Exercise brief:
When every entry has been read, print each one back exactly.

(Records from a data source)

______________________________

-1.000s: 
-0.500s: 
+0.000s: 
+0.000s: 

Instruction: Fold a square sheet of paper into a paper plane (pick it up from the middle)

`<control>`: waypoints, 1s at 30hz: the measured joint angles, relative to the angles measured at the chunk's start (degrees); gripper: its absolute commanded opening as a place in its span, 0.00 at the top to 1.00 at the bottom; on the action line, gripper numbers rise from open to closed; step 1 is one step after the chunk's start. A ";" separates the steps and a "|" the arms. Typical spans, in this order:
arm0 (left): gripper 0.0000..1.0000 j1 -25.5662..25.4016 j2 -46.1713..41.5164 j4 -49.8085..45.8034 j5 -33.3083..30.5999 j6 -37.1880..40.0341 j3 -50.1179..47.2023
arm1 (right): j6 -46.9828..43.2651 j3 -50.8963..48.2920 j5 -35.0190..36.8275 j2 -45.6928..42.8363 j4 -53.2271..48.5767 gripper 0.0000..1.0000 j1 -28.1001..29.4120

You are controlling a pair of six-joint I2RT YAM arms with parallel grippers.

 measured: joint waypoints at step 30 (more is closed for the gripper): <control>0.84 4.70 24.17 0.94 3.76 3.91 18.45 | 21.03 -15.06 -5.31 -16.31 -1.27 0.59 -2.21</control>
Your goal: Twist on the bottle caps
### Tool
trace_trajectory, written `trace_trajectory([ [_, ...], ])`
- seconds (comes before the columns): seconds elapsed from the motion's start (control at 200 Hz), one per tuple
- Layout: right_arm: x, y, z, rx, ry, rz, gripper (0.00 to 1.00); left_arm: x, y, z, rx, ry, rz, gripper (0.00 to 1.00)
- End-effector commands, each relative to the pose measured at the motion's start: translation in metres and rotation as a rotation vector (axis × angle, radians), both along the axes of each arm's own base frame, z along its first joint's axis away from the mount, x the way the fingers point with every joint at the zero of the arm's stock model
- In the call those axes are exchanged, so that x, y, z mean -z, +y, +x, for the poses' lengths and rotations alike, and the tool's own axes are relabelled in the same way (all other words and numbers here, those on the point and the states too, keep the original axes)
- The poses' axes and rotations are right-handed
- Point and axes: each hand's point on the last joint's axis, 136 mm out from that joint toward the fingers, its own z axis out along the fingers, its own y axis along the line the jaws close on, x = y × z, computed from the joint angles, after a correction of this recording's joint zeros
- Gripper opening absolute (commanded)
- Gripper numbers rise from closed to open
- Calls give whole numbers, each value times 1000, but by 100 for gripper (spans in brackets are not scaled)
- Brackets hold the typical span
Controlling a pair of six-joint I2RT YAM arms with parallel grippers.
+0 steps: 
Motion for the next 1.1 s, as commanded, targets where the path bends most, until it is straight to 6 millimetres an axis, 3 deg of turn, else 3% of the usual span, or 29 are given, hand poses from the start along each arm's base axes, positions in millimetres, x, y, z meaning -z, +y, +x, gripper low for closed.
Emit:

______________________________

Solved problem:
-1.000s: 
-0.500s: 
+0.000s: 
+0.000s: 

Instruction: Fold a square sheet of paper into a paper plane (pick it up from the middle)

`<control>`: waypoints, 1s at 30hz: the measured joint angles, relative to the angles measured at the chunk's start (degrees); gripper: its absolute commanded opening as a place in its span, 0.00 at the top to 1.00 at the bottom; on the action line, gripper numbers rise from open to closed; step 1 is one step after the chunk's start. A ";" separates the steps and a "|" the arms. Typical spans, in this order:
arm0 (left): gripper 0.0000..1.0000 j1 -25.5662..25.4016 j2 -46.1713..41.5164 j4 -49.8085..45.8034 j5 -33.3083..30.5999 j6 -37.1880..40.0341 j3 -50.1179..47.2023
arm1 (right): j6 -46.9828..43.2651 j3 -50.8963..48.2920 j5 -35.0190..36.8275 j2 -45.6928..42.8363 j4 -53.2271..48.5767 gripper 0.0000..1.0000 j1 -28.1001..29.4120

You are controlling a pair of six-joint I2RT YAM arms with parallel grippers.

 measured: joint waypoints at step 30 (more is closed for the gripper): <control>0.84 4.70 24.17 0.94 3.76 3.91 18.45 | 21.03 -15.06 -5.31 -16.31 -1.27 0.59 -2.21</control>
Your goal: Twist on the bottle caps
### Tool
trace_trajectory, written `trace_trajectory([ [_, ...], ])`
- seconds (comes before the columns): seconds elapsed from the motion's start (control at 200 Hz), one per tuple
- Layout: right_arm: x, y, z, rx, ry, rz, gripper (0.00 to 1.00); left_arm: x, y, z, rx, ry, rz, gripper (0.00 to 1.00)
- End-effector commands, each relative to the pose measured at the motion's start: translation in metres and rotation as a rotation vector (axis × angle, radians), both along the axes of each arm's own base frame, z along its first joint's axis away from the mount, x the way the fingers point with every joint at the zero of the arm's stock model
- In the call those axes are exchanged, so that x, y, z mean -z, +y, +x, for the poses' lengths and rotations alike, and the tool's own axes are relabelled in the same way (all other words and numbers here, those on the point and the states too, keep the original axes)
- The poses' axes and rotations are right-handed
- Point and axes: each hand's point on the last joint's axis, 136 mm out from that joint toward the fingers, its own z axis out along the fingers, its own y axis along the line the jaws close on, x = y × z, computed from the joint angles, after a correction of this recording's joint zeros
- Gripper opening absolute (commanded)
- Gripper numbers rise from closed to open
- Calls give whole numbers, each value times 1000, but by 100 for gripper (spans in brackets are not scaled)
- Brackets hold the typical span
Controlling a pair of six-joint I2RT YAM arms with parallel grippers.
+0 steps: 
Motion for the next 1.1 s, as commanded, targets where the path bends most, until it is straight to 6 millimetres an axis, 3 deg of turn, else 3% of the usual span, or 29 are given, hand poses from the start along each arm's base axes, positions in millimetres, x, y, z meaning -z, +y, +x, gripper low for closed.
Emit:

Nothing else belongs to the answer.